● **Work required**
Each line holding the word "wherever" must appear in the answer, copied from the entries.

● **Data records**
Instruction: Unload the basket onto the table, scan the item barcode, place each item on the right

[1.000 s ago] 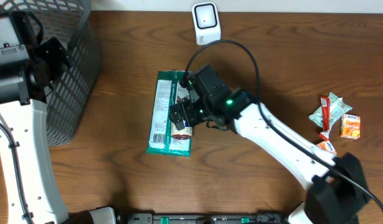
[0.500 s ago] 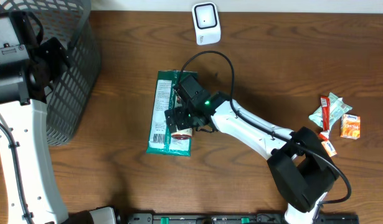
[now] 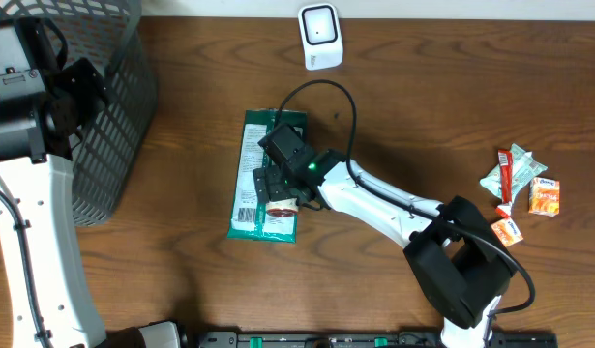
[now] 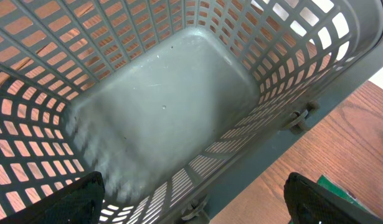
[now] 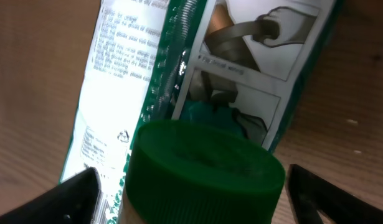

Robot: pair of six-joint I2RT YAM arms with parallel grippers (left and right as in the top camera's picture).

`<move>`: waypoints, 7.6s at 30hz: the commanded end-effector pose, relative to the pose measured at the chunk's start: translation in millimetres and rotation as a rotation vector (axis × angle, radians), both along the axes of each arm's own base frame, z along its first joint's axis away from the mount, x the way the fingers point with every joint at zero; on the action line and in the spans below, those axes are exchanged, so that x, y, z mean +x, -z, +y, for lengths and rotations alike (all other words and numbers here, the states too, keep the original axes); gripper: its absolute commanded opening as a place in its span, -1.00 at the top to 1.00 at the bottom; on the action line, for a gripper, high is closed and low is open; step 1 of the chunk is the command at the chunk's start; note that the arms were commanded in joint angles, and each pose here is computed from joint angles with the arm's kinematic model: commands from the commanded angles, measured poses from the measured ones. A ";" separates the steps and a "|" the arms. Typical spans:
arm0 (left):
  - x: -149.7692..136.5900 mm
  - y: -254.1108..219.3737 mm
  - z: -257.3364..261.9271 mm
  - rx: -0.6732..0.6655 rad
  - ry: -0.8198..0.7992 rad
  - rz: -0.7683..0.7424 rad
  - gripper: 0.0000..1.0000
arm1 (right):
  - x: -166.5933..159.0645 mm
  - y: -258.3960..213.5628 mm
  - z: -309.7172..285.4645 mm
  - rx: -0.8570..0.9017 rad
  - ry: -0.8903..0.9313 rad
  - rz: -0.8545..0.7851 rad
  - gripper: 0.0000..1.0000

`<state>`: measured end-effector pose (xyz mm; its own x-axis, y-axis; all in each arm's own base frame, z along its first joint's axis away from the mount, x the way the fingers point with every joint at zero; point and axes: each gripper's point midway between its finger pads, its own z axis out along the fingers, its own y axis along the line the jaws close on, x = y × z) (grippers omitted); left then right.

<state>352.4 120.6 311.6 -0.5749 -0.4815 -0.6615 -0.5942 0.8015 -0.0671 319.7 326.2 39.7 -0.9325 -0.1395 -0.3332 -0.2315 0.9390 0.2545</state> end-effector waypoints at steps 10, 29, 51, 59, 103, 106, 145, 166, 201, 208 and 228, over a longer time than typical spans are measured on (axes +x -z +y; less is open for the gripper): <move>-1.4 -2.2 3.9 0.015 -0.006 0.002 -0.85 | 11.3 -21.1 -16.7 -0.023 0.059 -0.049 -0.24; -1.4 -2.2 3.9 0.015 -0.006 0.002 -0.85 | 27.0 -54.8 -95.2 -0.205 0.063 -0.109 0.00; -1.4 -2.2 3.9 0.015 -0.006 0.002 -0.85 | 37.9 -35.7 -115.7 -0.006 0.505 0.084 -0.99; -1.4 -2.2 3.9 0.015 -0.006 0.002 -0.85 | 37.7 -3.9 -99.9 -0.012 0.497 0.128 -0.99; -1.4 -2.2 3.9 0.015 -0.006 0.002 -0.85 | 67.5 -57.0 -144.2 -0.265 0.317 -0.210 -0.11; -1.4 -2.2 3.9 0.015 -0.006 0.002 -0.85 | 71.4 -61.1 -154.1 -0.325 0.343 -0.255 -0.01; -1.4 -2.2 3.9 0.015 -0.006 0.002 -0.85 | 111.0 -74.5 -262.4 -0.591 0.885 -0.802 0.21; -1.4 -2.2 3.9 0.015 -0.006 0.002 -0.85 | 107.5 -29.1 -282.8 -0.676 0.833 -0.667 0.16; -1.4 -2.2 3.9 0.015 -0.006 0.002 -0.85 | 96.2 -40.4 -247.6 -0.622 0.763 -0.676 -0.47; -1.4 -2.2 3.9 0.015 -0.006 0.002 -0.85 | 87.1 -57.3 -239.7 -0.542 0.777 -0.659 -0.84; -1.4 -2.2 3.9 0.015 -0.006 0.002 -0.85 | 103.3 -160.9 -308.2 0.244 0.494 0.067 -0.94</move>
<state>352.4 120.6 311.6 -0.5749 -0.4815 -0.6615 -0.5942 0.8015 -0.0671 412.6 -14.0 224.1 -0.8006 0.4236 -0.4239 0.3353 0.9029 0.2690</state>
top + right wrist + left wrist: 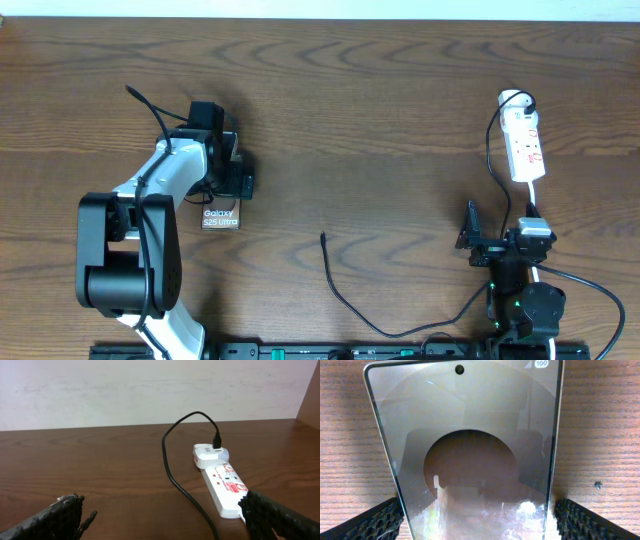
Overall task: Plug charger to phone and switch on socket
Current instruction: 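Lower the left gripper and close it on the phone box sides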
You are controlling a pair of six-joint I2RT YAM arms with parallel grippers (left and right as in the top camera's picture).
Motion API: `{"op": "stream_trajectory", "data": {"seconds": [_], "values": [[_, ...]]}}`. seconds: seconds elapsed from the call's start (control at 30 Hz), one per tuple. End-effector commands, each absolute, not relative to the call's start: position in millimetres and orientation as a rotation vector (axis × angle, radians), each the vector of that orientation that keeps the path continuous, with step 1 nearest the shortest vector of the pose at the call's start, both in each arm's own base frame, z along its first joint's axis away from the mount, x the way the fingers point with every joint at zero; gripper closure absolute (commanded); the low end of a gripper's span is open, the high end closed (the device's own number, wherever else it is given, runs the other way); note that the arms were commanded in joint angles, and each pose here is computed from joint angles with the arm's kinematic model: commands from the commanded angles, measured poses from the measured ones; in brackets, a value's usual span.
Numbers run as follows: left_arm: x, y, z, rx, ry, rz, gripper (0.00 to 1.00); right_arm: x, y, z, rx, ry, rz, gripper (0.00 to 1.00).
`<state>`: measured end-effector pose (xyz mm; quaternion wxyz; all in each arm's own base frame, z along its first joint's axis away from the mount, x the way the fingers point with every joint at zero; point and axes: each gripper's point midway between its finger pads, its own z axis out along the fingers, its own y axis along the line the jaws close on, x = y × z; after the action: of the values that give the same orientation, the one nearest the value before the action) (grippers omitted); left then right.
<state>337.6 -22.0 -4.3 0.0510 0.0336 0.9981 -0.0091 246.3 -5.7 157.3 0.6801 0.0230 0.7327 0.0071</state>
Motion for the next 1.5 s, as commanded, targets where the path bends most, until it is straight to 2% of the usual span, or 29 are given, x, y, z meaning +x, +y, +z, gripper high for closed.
{"op": "stream_trajectory", "data": {"seconds": [0.0,0.67,1.47], "values": [[316.0,-24.5,-20.3,0.081,3.11,-0.038,0.02,246.3,-2.8,155.8,0.051,1.648,0.031,0.01],[302.0,-23.7,-21.4,0.058,3.165,-0.035,0.02,246.3,-2.8,155.6,0.051,1.649,0.031,0.01],[310.2,-24.2,-21.4,0.059,3.132,-0.037,0.02,246.3,-2.8,155.6,0.051,1.649,0.031,0.01]]}}
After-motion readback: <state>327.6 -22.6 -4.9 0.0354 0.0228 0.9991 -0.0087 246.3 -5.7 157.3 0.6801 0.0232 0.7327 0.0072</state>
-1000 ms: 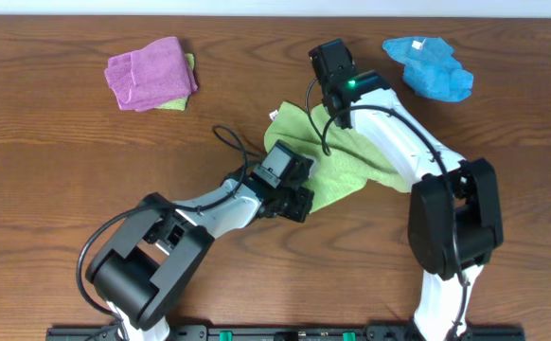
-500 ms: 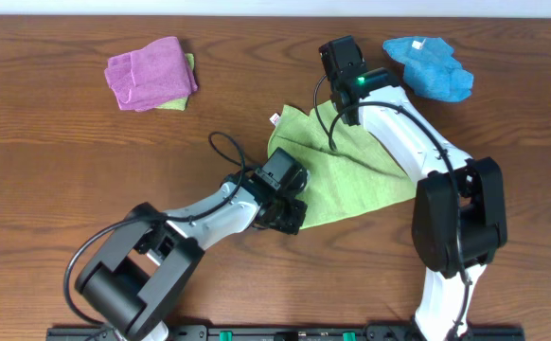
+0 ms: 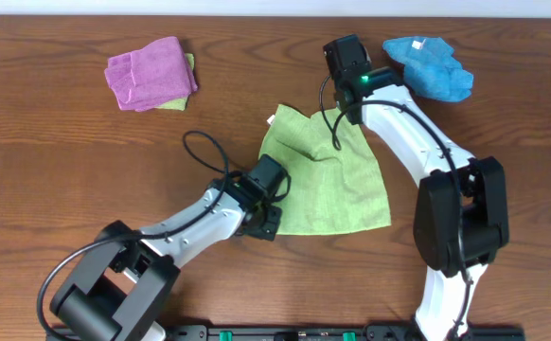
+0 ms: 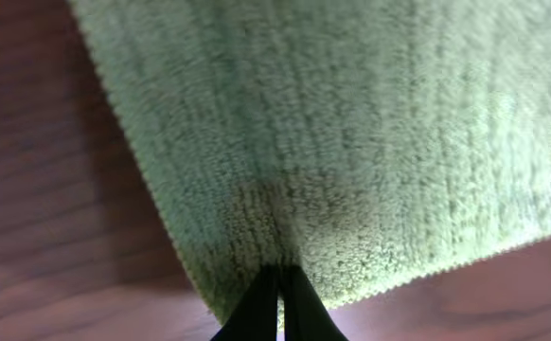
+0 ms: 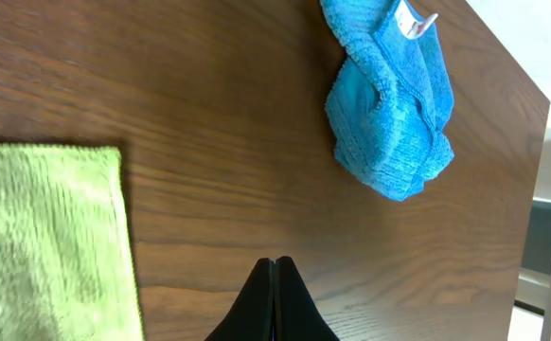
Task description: Fold the cloth
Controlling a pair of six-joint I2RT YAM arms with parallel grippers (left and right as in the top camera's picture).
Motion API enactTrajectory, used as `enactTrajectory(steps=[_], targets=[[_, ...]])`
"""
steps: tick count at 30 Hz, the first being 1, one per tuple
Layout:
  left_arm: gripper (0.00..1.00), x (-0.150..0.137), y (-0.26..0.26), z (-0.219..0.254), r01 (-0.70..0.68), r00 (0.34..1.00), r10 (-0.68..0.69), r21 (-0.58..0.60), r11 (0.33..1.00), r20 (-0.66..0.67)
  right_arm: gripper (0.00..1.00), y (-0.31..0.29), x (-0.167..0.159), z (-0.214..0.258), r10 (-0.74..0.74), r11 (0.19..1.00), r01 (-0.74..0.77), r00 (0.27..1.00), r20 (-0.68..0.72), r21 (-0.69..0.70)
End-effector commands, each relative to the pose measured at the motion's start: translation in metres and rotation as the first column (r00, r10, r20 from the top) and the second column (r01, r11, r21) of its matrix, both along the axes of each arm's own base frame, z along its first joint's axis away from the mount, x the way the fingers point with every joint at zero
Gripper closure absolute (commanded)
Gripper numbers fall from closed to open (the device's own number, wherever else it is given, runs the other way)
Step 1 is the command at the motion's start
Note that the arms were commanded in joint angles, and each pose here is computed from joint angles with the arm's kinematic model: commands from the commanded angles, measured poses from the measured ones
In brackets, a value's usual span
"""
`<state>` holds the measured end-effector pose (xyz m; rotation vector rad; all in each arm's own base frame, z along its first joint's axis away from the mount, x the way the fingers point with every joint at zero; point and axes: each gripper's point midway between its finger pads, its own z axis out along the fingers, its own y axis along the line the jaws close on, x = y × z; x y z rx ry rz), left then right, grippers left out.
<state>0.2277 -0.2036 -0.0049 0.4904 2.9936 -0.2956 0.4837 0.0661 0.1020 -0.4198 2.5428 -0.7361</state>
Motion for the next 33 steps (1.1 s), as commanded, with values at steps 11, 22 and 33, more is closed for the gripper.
enactTrajectory(steps=[11,22,33], targets=[[0.94,0.009,0.021,0.036,-0.040,0.994,0.042,-0.017,0.999,0.103,0.99,-0.010,0.006,0.003,-0.018,1.000,0.018,1.000,0.008,0.017],[0.94,0.037,0.015,0.071,-0.002,0.956,0.023,-0.069,0.998,0.292,0.99,0.013,-0.013,-0.018,-0.056,0.974,0.072,0.995,-0.079,0.216],[0.94,0.118,0.036,0.074,-0.011,0.930,0.140,-0.355,0.935,0.339,0.99,0.021,-0.042,0.000,-0.067,0.857,0.158,0.978,-0.199,0.490]])
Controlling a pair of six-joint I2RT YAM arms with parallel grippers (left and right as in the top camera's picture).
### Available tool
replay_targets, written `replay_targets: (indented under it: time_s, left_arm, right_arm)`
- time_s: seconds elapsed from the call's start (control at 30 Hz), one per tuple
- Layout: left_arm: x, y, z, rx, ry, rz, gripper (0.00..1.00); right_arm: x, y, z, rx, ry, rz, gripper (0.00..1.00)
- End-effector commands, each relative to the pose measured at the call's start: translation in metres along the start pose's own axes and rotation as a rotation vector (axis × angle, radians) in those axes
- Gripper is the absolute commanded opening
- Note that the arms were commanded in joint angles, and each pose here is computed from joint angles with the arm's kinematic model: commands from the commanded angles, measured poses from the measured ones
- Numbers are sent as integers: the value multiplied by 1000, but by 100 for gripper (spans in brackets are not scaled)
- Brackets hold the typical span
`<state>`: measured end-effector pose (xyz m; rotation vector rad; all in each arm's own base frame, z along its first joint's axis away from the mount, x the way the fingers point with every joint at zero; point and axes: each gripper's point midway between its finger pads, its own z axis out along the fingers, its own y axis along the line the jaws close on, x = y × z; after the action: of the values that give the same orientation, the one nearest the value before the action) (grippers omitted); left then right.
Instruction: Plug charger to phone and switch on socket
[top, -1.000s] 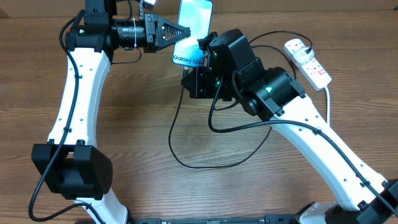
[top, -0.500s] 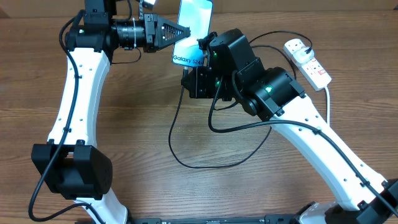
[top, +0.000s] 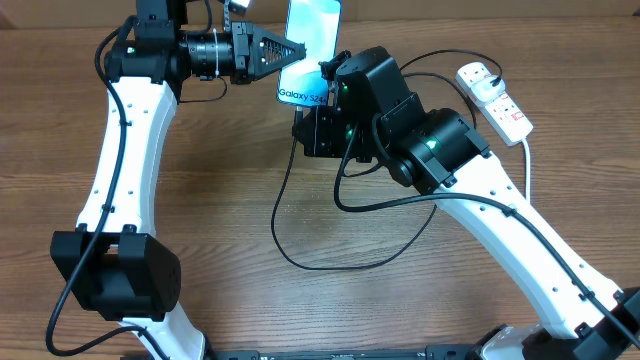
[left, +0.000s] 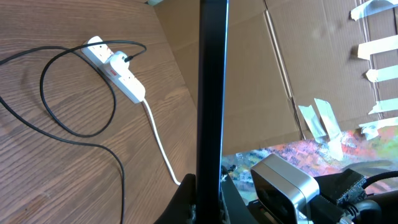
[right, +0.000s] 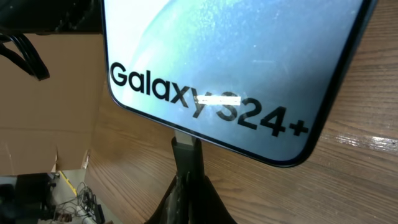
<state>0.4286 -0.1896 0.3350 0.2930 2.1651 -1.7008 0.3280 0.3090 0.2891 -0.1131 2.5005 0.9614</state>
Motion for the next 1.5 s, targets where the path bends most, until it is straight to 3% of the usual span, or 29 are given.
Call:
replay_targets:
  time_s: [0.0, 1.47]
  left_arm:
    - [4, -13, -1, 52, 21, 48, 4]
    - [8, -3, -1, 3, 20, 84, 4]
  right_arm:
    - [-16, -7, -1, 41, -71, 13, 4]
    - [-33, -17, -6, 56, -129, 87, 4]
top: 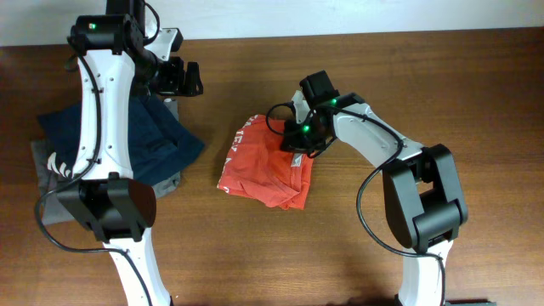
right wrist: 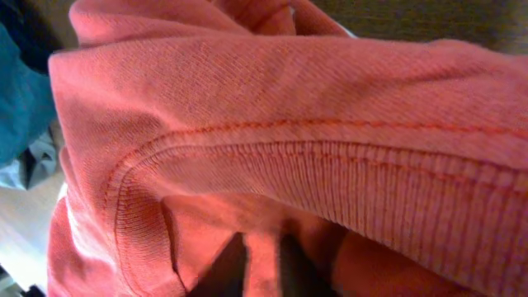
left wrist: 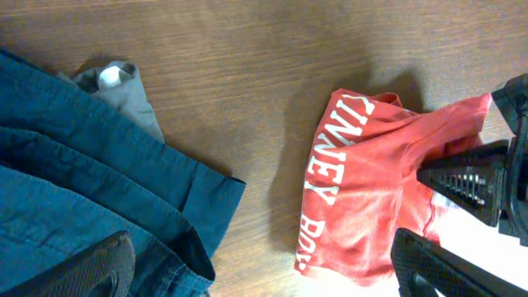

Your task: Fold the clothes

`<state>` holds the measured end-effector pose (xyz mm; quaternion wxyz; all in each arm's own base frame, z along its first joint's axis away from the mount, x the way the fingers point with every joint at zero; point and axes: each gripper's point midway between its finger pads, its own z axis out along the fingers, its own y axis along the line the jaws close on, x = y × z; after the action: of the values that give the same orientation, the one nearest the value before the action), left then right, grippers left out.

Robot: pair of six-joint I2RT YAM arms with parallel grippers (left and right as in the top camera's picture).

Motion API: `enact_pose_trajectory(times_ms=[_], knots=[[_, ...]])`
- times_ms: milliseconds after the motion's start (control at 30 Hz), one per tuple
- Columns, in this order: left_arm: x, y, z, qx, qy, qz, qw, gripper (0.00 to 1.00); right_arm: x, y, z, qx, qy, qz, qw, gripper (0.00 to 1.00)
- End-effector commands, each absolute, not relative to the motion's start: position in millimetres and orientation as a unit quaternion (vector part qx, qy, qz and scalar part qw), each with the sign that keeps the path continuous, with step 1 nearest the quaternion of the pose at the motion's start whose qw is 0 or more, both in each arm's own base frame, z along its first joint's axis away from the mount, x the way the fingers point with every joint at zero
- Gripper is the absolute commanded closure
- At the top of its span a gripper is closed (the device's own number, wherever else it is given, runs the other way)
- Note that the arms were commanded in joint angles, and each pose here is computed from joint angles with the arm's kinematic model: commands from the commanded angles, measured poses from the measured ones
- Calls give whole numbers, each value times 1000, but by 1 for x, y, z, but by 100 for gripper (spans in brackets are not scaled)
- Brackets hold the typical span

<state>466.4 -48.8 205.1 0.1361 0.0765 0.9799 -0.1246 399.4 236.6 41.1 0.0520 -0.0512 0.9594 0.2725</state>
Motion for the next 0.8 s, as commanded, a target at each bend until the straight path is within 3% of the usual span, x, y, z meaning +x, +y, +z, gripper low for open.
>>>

● **Solution**
Motion API: `{"op": "stream_trajectory", "data": {"seconds": [_], "values": [[_, ...]]}}`. seconds: seconds elapsed from the call's start (control at 30 Hz), one per tuple. End-effector commands, each absolute, not relative to the call's start: position in millimetres and orientation as a rotation vector (axis × angle, radians), each the vector of that orientation that keeps the path continuous, with step 1 nearest the shortest vector of the pose at the call's start, both in each arm's own base frame, z along its first joint's axis away from the mount, x the way the fingers point with every joint at zero; gripper closure absolute (commanded); the low end of a gripper's span is open, the high end closed (the device's own number, wherever else it is given, runs the other way); note that the arms were commanded in joint angles, and each pose here is computed from joint angles with the arm's kinematic model: commands from the commanded angles, measured poses from the measured ones; in brackets, a value's usual span.
Gripper numbers fall from closed to open (the device's own number, wherever else it is given, runs the other way)
- At the top of its span a gripper is closed (the device's own number, wherever else it is given, runs the other way)

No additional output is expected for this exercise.